▶ Task instructions
An exact copy of all the data is the required output.

▶ Collected data
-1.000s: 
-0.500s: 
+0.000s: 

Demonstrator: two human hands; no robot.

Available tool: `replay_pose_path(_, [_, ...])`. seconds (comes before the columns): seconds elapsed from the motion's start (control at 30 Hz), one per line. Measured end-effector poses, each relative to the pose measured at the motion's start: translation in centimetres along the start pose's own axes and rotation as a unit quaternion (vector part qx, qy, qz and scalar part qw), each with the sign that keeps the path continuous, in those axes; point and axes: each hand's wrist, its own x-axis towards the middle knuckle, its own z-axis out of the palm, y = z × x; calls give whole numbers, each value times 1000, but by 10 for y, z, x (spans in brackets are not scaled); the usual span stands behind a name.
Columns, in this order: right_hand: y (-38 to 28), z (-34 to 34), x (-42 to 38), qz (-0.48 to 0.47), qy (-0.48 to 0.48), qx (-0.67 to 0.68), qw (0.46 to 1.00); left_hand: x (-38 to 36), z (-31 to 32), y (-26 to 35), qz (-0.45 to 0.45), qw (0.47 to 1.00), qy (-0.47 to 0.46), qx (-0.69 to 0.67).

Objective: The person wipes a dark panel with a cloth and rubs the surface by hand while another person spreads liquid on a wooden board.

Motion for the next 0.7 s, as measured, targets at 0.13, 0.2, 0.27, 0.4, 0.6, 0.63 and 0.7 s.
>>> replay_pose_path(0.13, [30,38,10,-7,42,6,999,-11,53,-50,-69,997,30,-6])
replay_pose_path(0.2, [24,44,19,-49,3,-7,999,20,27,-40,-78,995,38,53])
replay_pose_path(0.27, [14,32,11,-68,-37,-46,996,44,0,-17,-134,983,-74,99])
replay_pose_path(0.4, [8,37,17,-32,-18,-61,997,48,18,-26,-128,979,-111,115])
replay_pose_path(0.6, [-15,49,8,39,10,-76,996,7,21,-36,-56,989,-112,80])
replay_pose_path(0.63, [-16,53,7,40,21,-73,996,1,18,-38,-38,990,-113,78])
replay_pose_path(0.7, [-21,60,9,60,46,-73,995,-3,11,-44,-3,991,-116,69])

▶ Result below
-1.000s: 
-0.500s: 
+0.000s: 

Demonstrator: two human hands; no robot.

Available tool: `replay_pose_path(_, [_, ...])`. seconds (comes before the columns): seconds elapsed from the motion's start (control at 30 Hz), one per line. Measured end-effector poses, each relative to the pose measured at the motion's start: translation in centimetres along the start pose's own axes and rotation as a unit quaternion (vector part qx, qy, qz and scalar part qw), each with the sign that keeps the path continuous, in those axes; point and axes: each hand's wrist, its own x-axis towards the middle knuckle, its own z-axis out of the palm, y = z × x; calls give whole numbers, each value times 1000, but by 10 for y, z, x (spans in brackets are not scaled); the usual span stands behind a name.
Columns, in this order: right_hand: y (-38 to 28), z (-34 to 34), x (-42 to 38), qz (-0.48 to 0.47), qy (-0.48 to 0.48), qx (-0.67 to 0.68), qw (0.46 to 1.00); left_hand: x (-38 to 36), z (-31 to 32), y (-26 to 35), qz (-0.45 to 0.45), qw (0.47 to 1.00), qy (-0.47 to 0.46), qx (-0.69 to 0.67).

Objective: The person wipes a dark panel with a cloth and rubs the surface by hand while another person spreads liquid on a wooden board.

Motion for the next 0.7 s, as measured, targets at 0.13, 0.2, 0.27, 0.4, 0.6, 0.63 and 0.7 s.
>>> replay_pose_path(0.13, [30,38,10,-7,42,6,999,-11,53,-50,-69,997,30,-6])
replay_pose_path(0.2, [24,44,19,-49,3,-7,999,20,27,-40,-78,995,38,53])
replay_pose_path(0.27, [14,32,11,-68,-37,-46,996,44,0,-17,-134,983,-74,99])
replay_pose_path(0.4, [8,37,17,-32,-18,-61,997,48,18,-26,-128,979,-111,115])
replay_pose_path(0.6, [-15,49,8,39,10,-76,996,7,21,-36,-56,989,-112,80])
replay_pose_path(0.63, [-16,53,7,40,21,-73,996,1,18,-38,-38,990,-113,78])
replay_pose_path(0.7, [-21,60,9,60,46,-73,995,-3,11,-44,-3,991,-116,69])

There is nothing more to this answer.